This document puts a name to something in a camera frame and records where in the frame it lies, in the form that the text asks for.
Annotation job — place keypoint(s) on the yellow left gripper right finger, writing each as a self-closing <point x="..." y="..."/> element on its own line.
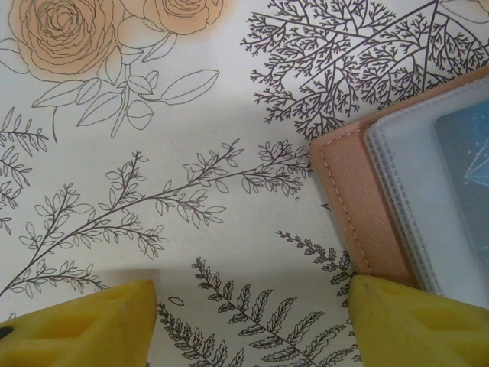
<point x="416" y="329"/>

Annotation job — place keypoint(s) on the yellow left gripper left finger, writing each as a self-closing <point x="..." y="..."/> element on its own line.
<point x="76" y="329"/>

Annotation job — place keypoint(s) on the blue VIP credit card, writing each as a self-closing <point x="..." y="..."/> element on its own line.
<point x="466" y="191"/>

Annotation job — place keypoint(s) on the floral tablecloth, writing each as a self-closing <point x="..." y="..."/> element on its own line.
<point x="153" y="153"/>

+ + + + + + +

Exercise goal:
All entries need to be duplicated exactly, apart from the images.

Answer space:
This document puts a name to something in a camera frame and records where in the frame it lies, in the form that the text asks for.
Annotation job — place keypoint(s) on the yellow left gripper right finger, writing each as a self-closing <point x="..." y="..."/> element on its own line.
<point x="416" y="329"/>

Annotation job — place keypoint(s) on the yellow left gripper left finger, writing each as a self-closing <point x="..." y="..."/> element on its own line.
<point x="76" y="329"/>

Annotation job — place keypoint(s) on the blue VIP credit card, writing each as a self-closing <point x="..." y="..."/> element on its own line.
<point x="466" y="191"/>

Annotation job — place keypoint(s) on the floral tablecloth, writing each as a self-closing <point x="..." y="..."/> element on its own line.
<point x="153" y="153"/>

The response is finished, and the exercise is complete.